◆ **Work instruction**
The answer must consist of each line below that contains the word "packet", copied in full.

◆ **Supplied records**

━━━━━━━━━━━━━━━━━━━━━━━━━━━━━━

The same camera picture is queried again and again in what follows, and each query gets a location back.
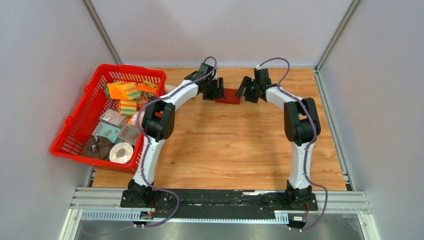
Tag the grey pink packet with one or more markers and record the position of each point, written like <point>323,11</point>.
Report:
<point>129,134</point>

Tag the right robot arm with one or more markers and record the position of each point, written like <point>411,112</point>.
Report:
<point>301,127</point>

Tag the teal packet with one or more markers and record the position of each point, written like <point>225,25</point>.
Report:
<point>107,131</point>

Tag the pink white carton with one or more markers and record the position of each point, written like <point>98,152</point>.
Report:
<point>136,119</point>

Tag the white radish toy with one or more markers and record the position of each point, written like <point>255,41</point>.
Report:
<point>169,88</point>

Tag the orange sponge pack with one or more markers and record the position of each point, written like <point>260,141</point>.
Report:
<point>122,90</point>
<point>126,107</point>

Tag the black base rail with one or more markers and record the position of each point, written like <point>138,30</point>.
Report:
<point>217,204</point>

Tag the orange sponge pack upper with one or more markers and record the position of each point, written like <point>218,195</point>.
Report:
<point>122,90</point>

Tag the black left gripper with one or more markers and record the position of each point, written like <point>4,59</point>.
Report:
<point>218,92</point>

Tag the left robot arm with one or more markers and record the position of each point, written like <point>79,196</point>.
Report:
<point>158,124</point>

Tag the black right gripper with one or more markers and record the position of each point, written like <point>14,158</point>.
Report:
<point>247,82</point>

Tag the orange sponge pack lower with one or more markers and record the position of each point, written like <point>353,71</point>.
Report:
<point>126,107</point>

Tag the orange snack box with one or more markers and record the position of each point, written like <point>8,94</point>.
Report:
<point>146,90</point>

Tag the red paper box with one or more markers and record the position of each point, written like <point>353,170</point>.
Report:
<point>229,97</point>

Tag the brown pouch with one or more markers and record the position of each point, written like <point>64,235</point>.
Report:
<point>97,147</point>

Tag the white tape roll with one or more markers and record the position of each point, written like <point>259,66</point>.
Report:
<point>121,153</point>

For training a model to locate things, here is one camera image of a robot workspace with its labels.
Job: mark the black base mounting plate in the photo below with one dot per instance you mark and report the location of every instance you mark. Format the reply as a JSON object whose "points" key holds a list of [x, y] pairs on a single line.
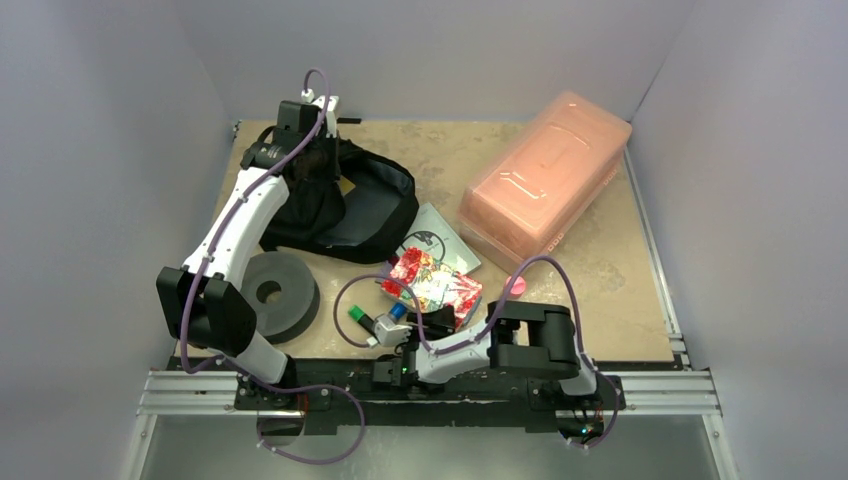
{"points": [[345, 395]]}

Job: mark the grey foam roll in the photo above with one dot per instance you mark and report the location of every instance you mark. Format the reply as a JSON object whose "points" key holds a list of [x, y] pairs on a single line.
{"points": [[284, 294]]}

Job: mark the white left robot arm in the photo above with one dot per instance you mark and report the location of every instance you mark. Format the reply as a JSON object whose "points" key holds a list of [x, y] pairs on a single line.
{"points": [[202, 301]]}

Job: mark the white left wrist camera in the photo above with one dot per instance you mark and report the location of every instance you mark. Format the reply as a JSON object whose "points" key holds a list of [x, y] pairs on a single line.
{"points": [[325, 103]]}

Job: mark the translucent pink plastic storage box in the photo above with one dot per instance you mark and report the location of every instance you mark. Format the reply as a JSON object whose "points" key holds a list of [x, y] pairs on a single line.
{"points": [[524, 202]]}

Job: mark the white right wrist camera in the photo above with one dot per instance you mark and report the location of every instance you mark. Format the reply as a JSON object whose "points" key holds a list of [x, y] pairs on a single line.
{"points": [[385, 331]]}

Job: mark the green highlighter marker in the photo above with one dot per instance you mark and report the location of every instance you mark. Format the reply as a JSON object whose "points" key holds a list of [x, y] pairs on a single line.
{"points": [[361, 316]]}

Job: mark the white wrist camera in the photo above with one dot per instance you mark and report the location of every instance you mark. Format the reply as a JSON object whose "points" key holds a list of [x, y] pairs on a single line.
{"points": [[325, 103], [385, 331]]}

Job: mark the pink capped small bottle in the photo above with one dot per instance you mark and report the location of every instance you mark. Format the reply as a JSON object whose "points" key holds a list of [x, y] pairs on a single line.
{"points": [[515, 287]]}

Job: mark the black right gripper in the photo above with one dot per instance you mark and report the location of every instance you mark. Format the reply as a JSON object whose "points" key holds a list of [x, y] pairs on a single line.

━━━━━━━━━━━━━━━━━━━━━━━━━━━━━━

◆ **Solution**
Tag the grey pink packet with one or more markers and record the position of each point, written like <point>323,11</point>.
Tag the teal packet with one or more markers and record the position of each point, written like <point>225,25</point>.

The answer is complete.